Fortunately, and hopefully, the awakened situation is going to be solved, WPA3
supports encryption on an open AP. Also, WPA3 offers forward secrecy, the
traffic cannot be decrypted by passive monitoring unless the attacker is also
a Man-in-the-Middle.

BTW, as tyingq said, copyright is a factor, but I think laws in generally are
a bigger problem. Under the laws of many jurisdictions, the Wi-Fi user may be
responsible for all the legal consequences of other people who is using
his/her Wi-Fi.
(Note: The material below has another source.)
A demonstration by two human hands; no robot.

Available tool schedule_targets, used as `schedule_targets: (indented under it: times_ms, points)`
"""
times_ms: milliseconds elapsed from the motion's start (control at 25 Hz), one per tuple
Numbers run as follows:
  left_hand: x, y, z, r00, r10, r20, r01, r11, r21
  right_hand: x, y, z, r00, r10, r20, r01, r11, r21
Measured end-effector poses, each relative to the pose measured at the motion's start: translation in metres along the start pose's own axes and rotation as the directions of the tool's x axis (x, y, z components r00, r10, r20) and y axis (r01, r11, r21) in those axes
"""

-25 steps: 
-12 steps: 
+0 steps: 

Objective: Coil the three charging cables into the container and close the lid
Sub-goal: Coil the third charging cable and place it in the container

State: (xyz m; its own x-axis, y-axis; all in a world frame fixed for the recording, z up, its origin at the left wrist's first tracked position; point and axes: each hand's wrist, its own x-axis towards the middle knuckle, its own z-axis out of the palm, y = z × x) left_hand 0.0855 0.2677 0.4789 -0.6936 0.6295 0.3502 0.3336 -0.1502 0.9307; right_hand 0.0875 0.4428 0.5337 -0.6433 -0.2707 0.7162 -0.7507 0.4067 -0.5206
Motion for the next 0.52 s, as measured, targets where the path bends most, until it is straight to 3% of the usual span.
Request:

Routing the guest AP over an anonymous VPN connected via Tor
may be a solution to the legal challenge, but a legal issue needs a real legal
solution.

If you are interested in sharing your Wi-Fi, read
[https://openwireless.org/](https://openwireless.org/)

------
nathanlied
It's quite interesting to me to see something like this here. A few years back
(turn of the decade) I discovered a similar problem in the equipment of a
fairly large ISP, albeit a little bit more serious (think root access). Their
fix was to put that port behind a whitelist, with the only IP address able to
access it remotely belonging to the ISP.

The problem is, this is one of those ISPs that have an extra SSID on their
CPEs for "free" internet, think Xfinity, but this wasn't Comcast, and this
vulnerability stems from an HTTPd misconfiguration, so if you can access the
equipment's HTTPd (all you need to do is a single, unauthenticated request,
so, really any access will do), you've got full access.

I went through some trouble to contact, via third parties, an insider at this
ISP with the power to get things fixed - they did fix the remote part (via the
aforementioned firewall whitelisting), but I was told, in no uncertain terms,
that they didn't care enough to fix the root of the issue, as long as it
wasn't massively exploitable, and it wasn't public.

I like my freedom/money too much to publicize details, and so it's still
there, all these years later. I wonder how many vulnerabilities like this are
out there, fully known by the vendors/providers, but nothing gets done about
them because people are too scared to disclose, until eventually someone comes
along and blows the whistle, or the equipment is obsoleted?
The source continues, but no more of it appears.